Drawn over previous life drawing, thought it was a funny quote I could 
def relate well with. The exhibition was funny and shed a different light on what art is and 
could be but def not my fav.  


prisma drawing of James, who I always mistakenly call Michael..





Shrigley's taxidermy. 


humorous ceramic pieces


a play on decay


cermaic men, gestural. 


Hockney at the Royal Academy of Arts. 
Secretly took this as nostalgic memories came flooding back.
Road trip with my pops while sipping our venti iced americano,
mine with three pumps of sugar.
Listening to classics and driving in the 'ghetto van', about to break down any minute, the 
thrill and carefree spirit never fails to leave an impression while 
treading through the desert, tumble weeds rolling by. Trying to win against time before the sun sets, 
driving at high speed, we get ready to take pictures, dad with his SLR, me with my NEX-5, the scene set
so surreal.. sigh sigh sigh.
and if your Korean, you must have been here about 1000+ times. asian tourist trap!
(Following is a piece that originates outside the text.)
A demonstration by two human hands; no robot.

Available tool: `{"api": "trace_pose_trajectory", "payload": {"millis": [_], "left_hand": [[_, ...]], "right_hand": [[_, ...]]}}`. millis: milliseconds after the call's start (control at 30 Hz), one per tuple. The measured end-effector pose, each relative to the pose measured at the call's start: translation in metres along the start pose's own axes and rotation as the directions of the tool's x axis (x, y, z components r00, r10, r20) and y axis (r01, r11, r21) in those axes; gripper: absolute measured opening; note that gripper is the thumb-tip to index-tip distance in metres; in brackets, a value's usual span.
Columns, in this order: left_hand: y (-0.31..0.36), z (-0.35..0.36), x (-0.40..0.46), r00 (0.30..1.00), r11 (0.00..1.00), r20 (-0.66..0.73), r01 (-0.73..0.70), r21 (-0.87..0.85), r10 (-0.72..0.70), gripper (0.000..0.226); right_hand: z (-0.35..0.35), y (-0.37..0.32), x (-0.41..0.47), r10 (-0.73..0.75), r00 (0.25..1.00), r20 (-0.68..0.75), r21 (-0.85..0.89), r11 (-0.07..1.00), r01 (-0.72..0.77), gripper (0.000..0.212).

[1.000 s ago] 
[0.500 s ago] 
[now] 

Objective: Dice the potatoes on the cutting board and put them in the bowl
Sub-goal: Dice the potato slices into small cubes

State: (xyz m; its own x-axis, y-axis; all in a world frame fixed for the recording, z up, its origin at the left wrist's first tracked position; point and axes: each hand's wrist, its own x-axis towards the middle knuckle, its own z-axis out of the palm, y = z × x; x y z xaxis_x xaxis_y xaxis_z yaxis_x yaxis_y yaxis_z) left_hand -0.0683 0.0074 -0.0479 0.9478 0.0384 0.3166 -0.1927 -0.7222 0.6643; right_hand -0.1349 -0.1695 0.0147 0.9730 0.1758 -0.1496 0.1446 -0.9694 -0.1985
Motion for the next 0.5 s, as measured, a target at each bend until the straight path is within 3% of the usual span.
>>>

This was my collar, the worst thing any human being had ever created. 
Although it was an utter failure, hating wool now, it might have been a good wakeup 
call that I can be an utter fuck up. The pressure loosens a bit when you
except that idea, well for me at least.


trying to mold with wadding.. gah.


anyway ill class never fails to give me freedom, trying to make out a pose with black tape.


pasteling Lan's givenchy fur jacket.


so everything I do, as a draftsman, is line work and line qaulity, the fuck up case of the
collar set me free to do something I never thought of doing again. Being a child and getting messy with oil pastels, a medium
I've always hated. I don't know how I feel about it but it sure did loosen my stress with vigorous attacking motions to paper. Yee haw.



Again, big strokes, less lines. can you tell I'm searching for myself?